The Pick-Apart Hard Drive Is A Partitioner’s Dream!

Right now I am sitting here with 3 stacked up Porsche external hard drives and not a single GB left to store on them. They are all filled with graphics, ideas and what have you. Sometimes I wish I could just reach into each of those drives and fast and easily extract exactly what I wanted without having to copy, move or do anything at all to get a bit of space for further file storing. However, with today’s hard drives, that process isn’t exactly streamlined. I have many times wondered why we are still just adding space and not functionality to a technology that has been available for so many years now. I mean, how complicated can it be to partition a hard drive into several different, way smaller, portions of storage zones that can easily be grouped, singled out or be taken out of the equation entirely?

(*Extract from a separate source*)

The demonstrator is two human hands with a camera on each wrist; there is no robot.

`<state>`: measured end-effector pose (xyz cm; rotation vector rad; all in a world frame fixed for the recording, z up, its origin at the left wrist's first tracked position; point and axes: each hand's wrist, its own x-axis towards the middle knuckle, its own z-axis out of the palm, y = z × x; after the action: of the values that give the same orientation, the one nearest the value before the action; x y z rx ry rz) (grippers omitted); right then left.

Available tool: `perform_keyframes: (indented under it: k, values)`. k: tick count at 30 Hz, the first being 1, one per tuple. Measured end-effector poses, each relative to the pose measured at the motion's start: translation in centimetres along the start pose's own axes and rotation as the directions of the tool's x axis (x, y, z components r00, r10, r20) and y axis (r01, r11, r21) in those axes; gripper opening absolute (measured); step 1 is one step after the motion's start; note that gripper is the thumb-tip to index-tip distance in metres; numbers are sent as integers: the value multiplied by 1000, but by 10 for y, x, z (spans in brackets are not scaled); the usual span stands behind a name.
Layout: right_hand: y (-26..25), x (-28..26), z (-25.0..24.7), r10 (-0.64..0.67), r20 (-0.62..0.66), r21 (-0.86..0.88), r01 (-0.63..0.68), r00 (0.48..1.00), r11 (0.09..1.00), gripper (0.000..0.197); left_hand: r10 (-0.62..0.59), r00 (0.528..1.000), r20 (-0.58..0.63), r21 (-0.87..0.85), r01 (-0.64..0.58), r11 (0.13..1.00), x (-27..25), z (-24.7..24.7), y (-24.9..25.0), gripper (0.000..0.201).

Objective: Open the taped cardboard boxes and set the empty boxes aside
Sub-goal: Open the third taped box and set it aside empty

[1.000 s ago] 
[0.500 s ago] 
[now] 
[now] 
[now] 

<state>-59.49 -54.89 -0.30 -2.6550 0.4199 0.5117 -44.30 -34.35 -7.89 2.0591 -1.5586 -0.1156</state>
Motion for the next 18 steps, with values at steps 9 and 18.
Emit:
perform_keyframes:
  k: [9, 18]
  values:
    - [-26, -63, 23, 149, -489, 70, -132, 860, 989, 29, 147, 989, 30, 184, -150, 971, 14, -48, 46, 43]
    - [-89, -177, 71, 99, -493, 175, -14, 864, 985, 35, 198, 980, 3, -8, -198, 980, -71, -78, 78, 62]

It seems there is at least one person out there that has gone one step further than anything previously thought of. We, of course, have the flash drives and whatever you can do with a USB hub and so forth, but I think this one is extraordinarily useful for people with a vast quantity of files that they need to properly store in order to find, move and use easily.

Turns out the idea came from a chocolate bar and how it is partitioned up. The Chocolate Folder is a hard drive that uses partitioned flash drives to store the information but acts as a whole drive. It’s hard to understand, I know. Think of it as a next generation flash drive hub connection which doesn’t need a computer to check out what’s on the drive. It has a touchscreen on which you can navigate the content of each partition or the drive as a whole. If it becomes a reality, you will never again have to connect and disconnect external drives in order to find exactly what you need.